I have an xml file it start like:

'''some non ascii character'''
<b:FatturaElettronica xmlns:b="#">
  <FatturaElettronicaHeader>
    <DatiTrasmissione>
      <IdTrasmittente>
        <IdPaese>IT</IdPaese>

i need to remove all until

<FatturaElettronicaHeader>

now the code is:

import xml.etree.ElementTree as ET
import xml.etree.ElementTree as ETree
from lxml import etree

parser = etree.XMLParser(encoding='utf-8', recover=True, remove_comments=True, resolve_entities=False)
tree = ETree.parse('test.xml', parser)

root = tree.getroot()

print etree.tostring(root)

and give me:

Traceback (most recent call last):
  File "xml2.py", line 14, in <module>
    print etree.tostring(root)
  File "src/lxml/etree.pyx", line 3350, in lxml.etree.tostring
TypeError: Type 'NoneType' cannot be serialized.

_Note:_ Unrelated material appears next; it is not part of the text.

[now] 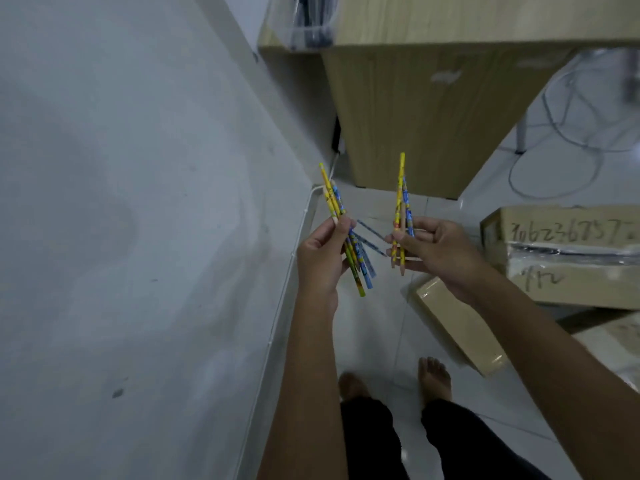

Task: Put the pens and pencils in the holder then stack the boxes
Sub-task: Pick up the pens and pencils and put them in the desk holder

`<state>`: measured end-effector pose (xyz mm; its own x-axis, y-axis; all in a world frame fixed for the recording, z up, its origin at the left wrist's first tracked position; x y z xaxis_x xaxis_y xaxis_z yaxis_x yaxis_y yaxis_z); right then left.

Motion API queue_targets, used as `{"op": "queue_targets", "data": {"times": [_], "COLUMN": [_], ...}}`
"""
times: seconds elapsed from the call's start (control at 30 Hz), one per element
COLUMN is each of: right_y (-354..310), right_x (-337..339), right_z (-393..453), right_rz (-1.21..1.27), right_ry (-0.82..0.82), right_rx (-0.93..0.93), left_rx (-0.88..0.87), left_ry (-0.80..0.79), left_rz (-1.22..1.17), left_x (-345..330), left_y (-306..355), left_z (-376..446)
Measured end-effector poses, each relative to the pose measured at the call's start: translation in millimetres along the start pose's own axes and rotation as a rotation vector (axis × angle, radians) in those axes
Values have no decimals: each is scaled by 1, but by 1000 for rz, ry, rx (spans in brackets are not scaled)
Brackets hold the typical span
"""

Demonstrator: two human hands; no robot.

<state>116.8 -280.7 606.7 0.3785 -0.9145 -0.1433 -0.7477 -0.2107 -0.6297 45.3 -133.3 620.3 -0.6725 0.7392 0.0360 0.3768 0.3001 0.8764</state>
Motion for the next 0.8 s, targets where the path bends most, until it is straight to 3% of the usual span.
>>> {"op": "queue_targets", "data": {"times": [0.17, 0.37, 0.53, 0.67, 0.8], "right_y": [-55, -153, -247, -299, -326], "right_x": [-16, -58, -82, -90, -103], "right_z": [-5, 36, 82, 126, 170], "right_rz": [78, 172, 211, 60, -175], "right_ry": [30, 57, 224, 370, 487], "right_rx": [26, 133, 289, 418, 440], "left_rx": [-57, -178, -424, -696, -782], "left_ry": [-1, -60, -96, -19, 24], "left_rz": [-19, 50, 127, 241, 322], "left_x": [2, -2, -25, -48, -64], "left_y": [59, 140, 213, 262, 276], "left_z": [15, 99, 187, 245, 295]}}
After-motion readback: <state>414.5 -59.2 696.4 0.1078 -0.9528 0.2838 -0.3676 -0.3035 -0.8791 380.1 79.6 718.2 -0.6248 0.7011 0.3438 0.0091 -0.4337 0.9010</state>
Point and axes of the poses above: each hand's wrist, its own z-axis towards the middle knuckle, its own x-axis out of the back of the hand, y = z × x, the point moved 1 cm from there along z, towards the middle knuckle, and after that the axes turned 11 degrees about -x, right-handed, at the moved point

whitout the first part of xml file it work.

TY

Tom Blodget
  • 20,260
  • 3
  • 39
  • 72
JuConte
  • 513
  • 2
  • 7
  • 18
  • Wouldn't it make more sense to first look why you have a "corrupt" XML file. It is usually safer to solve the problems at the root level, not try to circumvent it, since that could mean something is broken on the generator, and thus will eventually result in wrong files. – Willem Van Onsem Jun 15 '19 at 15:56
  • the original file is a .xml.p7m file, it give always any problem in convertion. I need to ignore the part of file i not need. – JuConte Jun 15 '19 at 15:57
  • Possible duplicate of [extract signed data from pkcs7 in python](https://stackoverflow.com/questions/52344287/extract-signed-data-from-pkcs7-in-python) – Tom Blodget Jun 15 '19 at 16:39
  • BTW—XML doesn't have anything to do with ASCII. All XML characters are Unicode. – Tom Blodget Jun 15 '19 at 16:41
  • If it starts with `'''` then it is not an XML file, so your question contains a basic contradiction. – Michael Kay Jun 15 '19 at 21:23
  • Please update the post with a valid XML. – balderman Jun 16 '19 at 07:53

1 Answers1

0

you could use the find() function to search for the first bracket.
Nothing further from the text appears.